▶ TASK DIRECTIONS:
When you have gone through the entries below, state how many lines include the word "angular" and write nothing else.

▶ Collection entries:
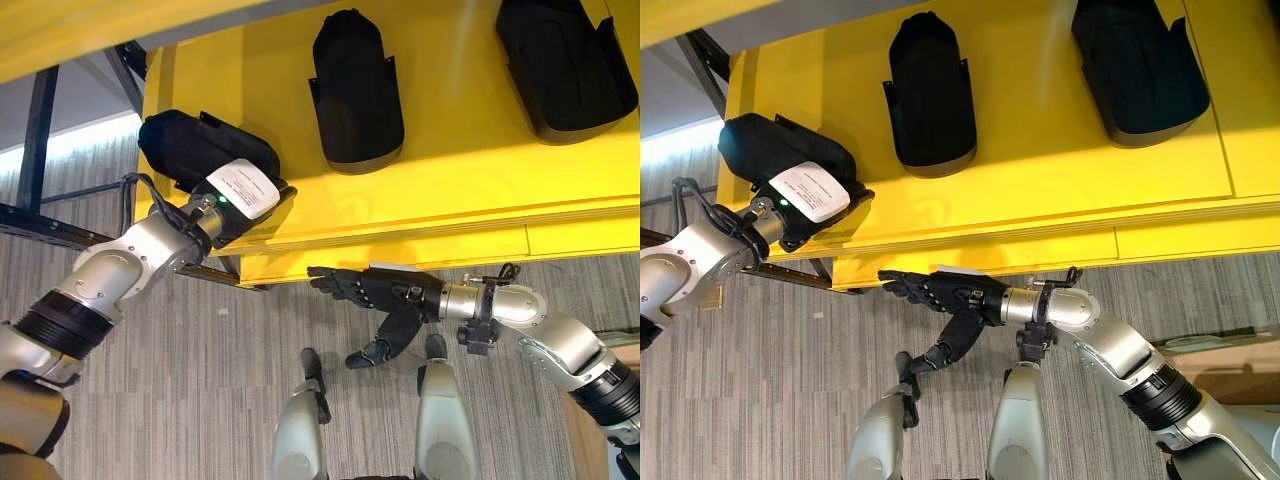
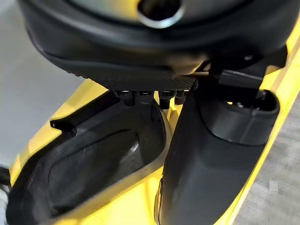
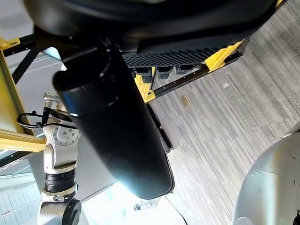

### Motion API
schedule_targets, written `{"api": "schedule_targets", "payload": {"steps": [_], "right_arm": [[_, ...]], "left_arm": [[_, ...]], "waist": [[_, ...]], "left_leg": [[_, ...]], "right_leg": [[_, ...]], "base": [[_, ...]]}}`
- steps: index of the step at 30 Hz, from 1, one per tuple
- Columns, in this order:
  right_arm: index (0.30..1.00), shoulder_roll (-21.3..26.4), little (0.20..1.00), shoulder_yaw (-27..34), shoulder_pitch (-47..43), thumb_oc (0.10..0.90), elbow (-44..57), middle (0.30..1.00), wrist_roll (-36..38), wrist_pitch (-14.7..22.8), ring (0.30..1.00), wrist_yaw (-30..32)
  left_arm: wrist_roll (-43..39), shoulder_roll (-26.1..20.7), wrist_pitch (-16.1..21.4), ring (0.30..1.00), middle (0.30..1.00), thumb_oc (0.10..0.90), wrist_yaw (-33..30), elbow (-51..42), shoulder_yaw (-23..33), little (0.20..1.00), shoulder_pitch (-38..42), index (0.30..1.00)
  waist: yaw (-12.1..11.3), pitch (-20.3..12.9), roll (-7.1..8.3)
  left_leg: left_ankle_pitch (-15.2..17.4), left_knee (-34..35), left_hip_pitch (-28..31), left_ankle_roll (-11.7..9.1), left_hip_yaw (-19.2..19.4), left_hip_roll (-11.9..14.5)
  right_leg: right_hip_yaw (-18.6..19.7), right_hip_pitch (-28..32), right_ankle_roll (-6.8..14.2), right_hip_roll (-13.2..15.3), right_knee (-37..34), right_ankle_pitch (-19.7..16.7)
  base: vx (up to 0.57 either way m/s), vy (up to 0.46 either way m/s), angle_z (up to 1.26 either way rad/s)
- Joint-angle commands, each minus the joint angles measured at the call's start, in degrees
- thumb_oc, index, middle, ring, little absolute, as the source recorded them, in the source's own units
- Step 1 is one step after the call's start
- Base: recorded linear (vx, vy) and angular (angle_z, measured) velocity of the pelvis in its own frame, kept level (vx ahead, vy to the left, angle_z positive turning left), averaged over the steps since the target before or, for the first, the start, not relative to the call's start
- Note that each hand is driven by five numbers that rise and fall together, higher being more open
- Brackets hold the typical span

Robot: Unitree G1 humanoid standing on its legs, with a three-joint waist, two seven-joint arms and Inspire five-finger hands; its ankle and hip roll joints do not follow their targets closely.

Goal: Move parts from the plastic box to the shelf.

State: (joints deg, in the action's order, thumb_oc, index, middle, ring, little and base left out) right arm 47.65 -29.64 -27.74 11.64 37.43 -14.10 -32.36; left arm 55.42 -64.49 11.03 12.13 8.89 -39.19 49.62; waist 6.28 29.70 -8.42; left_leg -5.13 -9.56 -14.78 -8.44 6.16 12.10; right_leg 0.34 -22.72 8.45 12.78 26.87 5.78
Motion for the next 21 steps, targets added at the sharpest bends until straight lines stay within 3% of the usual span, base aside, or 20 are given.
{"api": "schedule_targets", "payload": {"steps": [1,7,8,21], "right_arm": [[1.0,-4.2,1.0,0.0,-2.9,0.9,7.1,1.0,6.4,5.2,1.0,-0.3],[1.0,-3.4,1.0,-0.7,-3.5,0.9,7.2,1.0,7.7,5.1,1.0,0.0],[1.0,-3.2,1.0,-1.3,-4.4,0.9,6.9,1.0,8.3,5.1,1.0,0.3],[1.0,-4.1,1.0,-3.9,-7.5,0.9,6.6,1.0,10.2,4.8,1.0,3.0]], "left_arm": [[3.6,-6.3,3.0,1.0,1.0,0.9,-0.8,1.2,-2.1,1.0,0.1,1.0],[6.8,-7.4,7.3,1.0,1.0,0.9,-1.2,-0.3,-5.3,1.0,3.0,1.0],[8.8,-8.2,10.1,1.0,1.0,0.9,-2.1,-0.3,-7.3,1.0,5.7,1.0],[15.6,-7.9,18.9,1.0,1.0,0.9,-8.7,1.1,-15.3,1.0,16.1,1.0]], "waist": [[0.3,-5.2,1.51],[0.6,-5.4,1.16],[0.7,-5.3,0.96],[1.4,-5.3,0.41]], "left_leg": [[4.0,-2.6,0.7,2.3,1.4,-0.3],[4.4,-3.3,1.1,2.3,1.7,-0.4],[4.5,-3.4,1.1,2.3,1.7,-0.4],[4.9,-3.6,1.2,2.5,2.4,-0.6]], "right_leg": [[-5.2,4.7,-2.2,0.7,-2.8,2.1],[-5.3,5.2,-2.1,1.0,-2.9,2.1],[-5.3,5.3,-2.0,1.1,-2.8,2.2],[-4.9,5.1,-1.5,1.3,-2.8,2.1]], "base": [[0.0,0.0,0.0],[0.0,0.0,0.0],[0.0,0.0,0.0],[0.0,0.0,0.0]]}}
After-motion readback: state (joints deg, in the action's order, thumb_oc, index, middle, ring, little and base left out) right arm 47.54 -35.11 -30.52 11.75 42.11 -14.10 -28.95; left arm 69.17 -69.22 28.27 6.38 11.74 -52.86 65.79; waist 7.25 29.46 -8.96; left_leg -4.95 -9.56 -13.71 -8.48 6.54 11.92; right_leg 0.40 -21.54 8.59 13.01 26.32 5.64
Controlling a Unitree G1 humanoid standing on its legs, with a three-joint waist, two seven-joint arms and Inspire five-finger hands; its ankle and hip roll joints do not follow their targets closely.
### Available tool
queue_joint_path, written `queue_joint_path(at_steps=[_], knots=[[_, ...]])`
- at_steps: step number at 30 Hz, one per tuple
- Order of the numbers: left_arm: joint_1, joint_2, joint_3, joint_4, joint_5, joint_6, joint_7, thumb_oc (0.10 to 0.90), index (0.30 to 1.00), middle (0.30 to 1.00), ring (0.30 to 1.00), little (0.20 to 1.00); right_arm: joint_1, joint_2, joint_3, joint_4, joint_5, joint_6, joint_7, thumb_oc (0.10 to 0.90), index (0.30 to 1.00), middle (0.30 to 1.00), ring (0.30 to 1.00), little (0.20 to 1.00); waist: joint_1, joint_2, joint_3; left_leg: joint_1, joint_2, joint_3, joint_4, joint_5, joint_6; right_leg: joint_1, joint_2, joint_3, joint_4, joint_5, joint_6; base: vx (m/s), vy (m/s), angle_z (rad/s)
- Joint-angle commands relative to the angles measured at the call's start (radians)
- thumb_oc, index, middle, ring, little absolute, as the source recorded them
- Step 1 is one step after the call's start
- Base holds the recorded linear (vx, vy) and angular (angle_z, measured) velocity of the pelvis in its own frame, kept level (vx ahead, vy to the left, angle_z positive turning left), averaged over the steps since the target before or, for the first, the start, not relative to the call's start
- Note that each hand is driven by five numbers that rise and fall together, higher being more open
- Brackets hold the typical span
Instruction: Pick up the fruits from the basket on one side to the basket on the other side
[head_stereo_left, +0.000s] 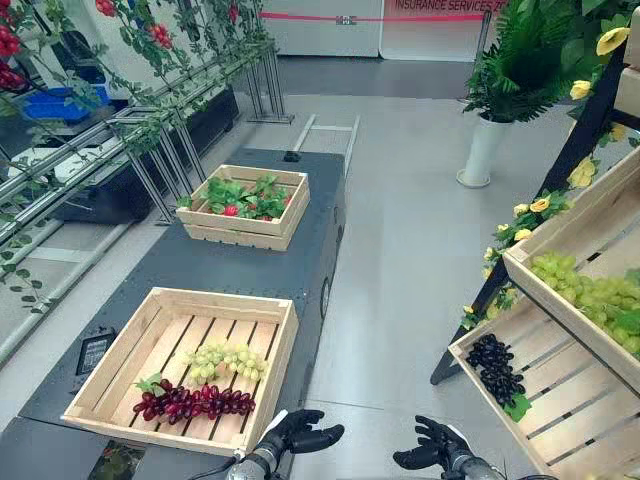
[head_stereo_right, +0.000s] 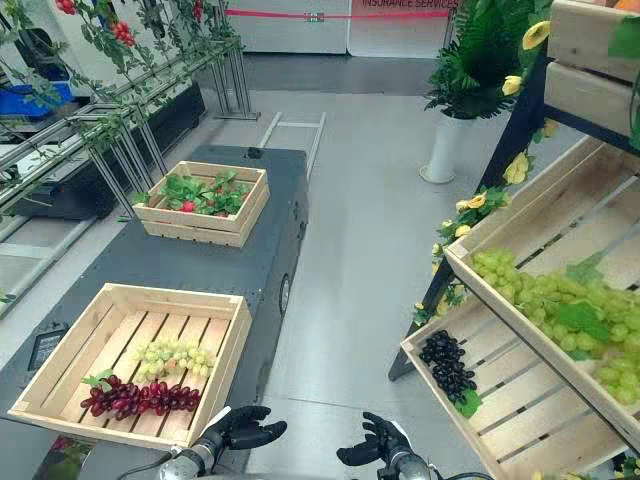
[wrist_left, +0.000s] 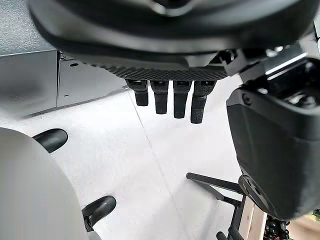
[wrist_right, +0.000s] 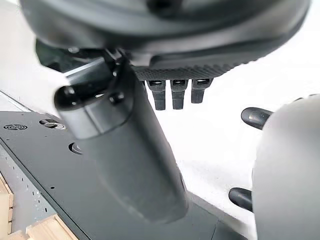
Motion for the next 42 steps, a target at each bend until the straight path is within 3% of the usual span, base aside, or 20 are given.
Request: queue_joint_path(at_steps=[1,7,10,12,17,22,26,30,35,38,42], knots=[[-0.097,-0.023,-0.014,0.054,0.002,-0.018,0.012,0.800,0.900,0.900,0.900,0.900,-0.089,-0.001,0.014,0.029,0.010,-0.025,0.020,0.800,0.900,0.900,0.900,0.900,0.007,-0.021,0.046,0.021,-0.066,0.051,0.009,-0.111,0.036,0.044,0.018,0.028,0.027,-0.080,-0.012,-0.18,0.136,1.38],[-0.093,-0.022,-0.026,0.058,0.076,0.001,0.031,0.800,0.900,0.900,0.900,0.900,-0.085,0.007,0.019,0.031,0.014,-0.021,0.020,0.800,0.900,0.900,0.900,0.900,0.003,-0.023,0.040,0.025,-0.066,0.051,0.009,-0.115,0.034,0.051,0.020,0.031,0.017,-0.076,-0.011,0.01,-0.004,0.00],[-0.088,-0.026,-0.054,0.059,0.079,0.035,-0.087,0.800,0.900,0.900,0.900,0.900,-0.084,0.005,0.021,0.030,0.012,-0.023,0.027,0.800,0.900,0.900,0.900,0.900,-0.003,-0.019,0.037,0.020,-0.064,0.054,0.009,-0.115,0.033,0.044,0.023,0.041,0.015,-0.074,-0.010,0.00,0.000,0.00],[-0.087,-0.024,-0.070,0.060,0.093,0.020,-0.096,0.800,0.900,0.900,0.900,0.900,-0.086,0.001,0.023,0.028,0.012,-0.029,0.038,0.800,0.900,0.900,0.900,0.900,-0.010,-0.016,0.037,0.018,-0.064,0.057,0.009,-0.114,0.033,0.040,0.025,0.051,0.016,-0.073,-0.010,0.00,0.000,0.00],[-0.105,-0.005,-0.115,0.031,0.172,-0.049,-0.013,0.800,0.900,0.900,0.900,0.900,-0.088,-0.006,0.031,0.013,0.046,-0.062,0.060,0.800,0.900,0.900,0.900,0.900,-0.023,-0.006,0.043,0.016,-0.065,0.067,0.009,-0.112,0.033,0.032,0.024,0.060,0.018,-0.070,-0.008,-0.01,-0.004,-0.02],[-0.133,0.025,-0.114,-0.023,0.147,-0.143,0.123,0.800,0.900,0.900,0.900,0.900,-0.091,-0.025,0.028,-0.004,0.078,-0.051,0.059,0.800,0.900,0.900,0.900,0.900,-0.027,0.006,0.057,0.005,-0.068,0.074,0.009,-0.108,0.035,0.019,0.016,0.061,0.019,-0.068,-0.005,-0.02,0.023,-0.12],[-0.147,0.073,-0.115,-0.126,0.226,-0.220,0.210,0.800,0.900,0.900,0.900,0.900,-0.099,-0.049,0.024,-0.012,0.070,-0.040,0.064,0.800,0.900,0.900,0.900,0.900,-0.021,0.015,0.067,0.001,-0.069,0.073,0.009,-0.104,0.035,0.017,0.013,0.055,0.018,-0.065,-0.005,-0.02,0.037,0.02],[-0.159,0.183,-0.065,-0.347,0.223,-0.235,0.304,0.800,0.900,0.900,0.900,0.900,-0.088,-0.078,0.022,-0.034,0.064,-0.037,0.063,0.800,0.900,0.900,0.900,0.900,-0.007,0.024,0.070,-0.002,-0.071,0.061,0.009,-0.101,0.035,0.023,0.009,0.042,0.011,-0.064,-0.006,0.01,0.037,0.02],[-0.135,0.296,0.103,-0.557,0.121,-0.258,0.336,0.800,0.900,0.900,0.900,0.900,-0.048,-0.081,-0.001,-0.063,0.050,-0.046,0.040,0.800,0.900,0.900,0.900,0.900,0.022,0.024,0.070,-0.012,-0.076,0.041,0.009,-0.092,0.032,0.027,0.001,0.015,0.010,-0.066,-0.010,0.00,0.005,0.06],[-0.156,0.364,0.209,-0.630,0.209,-0.220,0.375,0.800,0.900,0.900,0.900,0.900,-0.026,-0.079,-0.007,-0.076,0.037,-0.051,0.024,0.800,0.900,0.900,0.900,0.900,0.038,0.022,0.076,-0.022,-0.080,0.025,0.009,-0.085,0.030,0.023,-0.005,-0.002,0.019,-0.070,-0.014,0.00,0.016,0.20],[-0.203,0.438,0.259,-0.674,0.244,-0.166,0.385,0.800,0.900,0.900,0.900,0.900,-0.022,-0.085,0.002,-0.085,0.024,-0.048,0.010,0.800,0.900,0.900,0.900,0.900,0.044,0.026,0.085,-0.036,-0.083,0.009,0.009,-0.077,0.029,0.009,-0.010,-0.014,0.035,-0.079,-0.017,0.00,0.031,0.19]])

▶ FINISHED EXERCISE:
2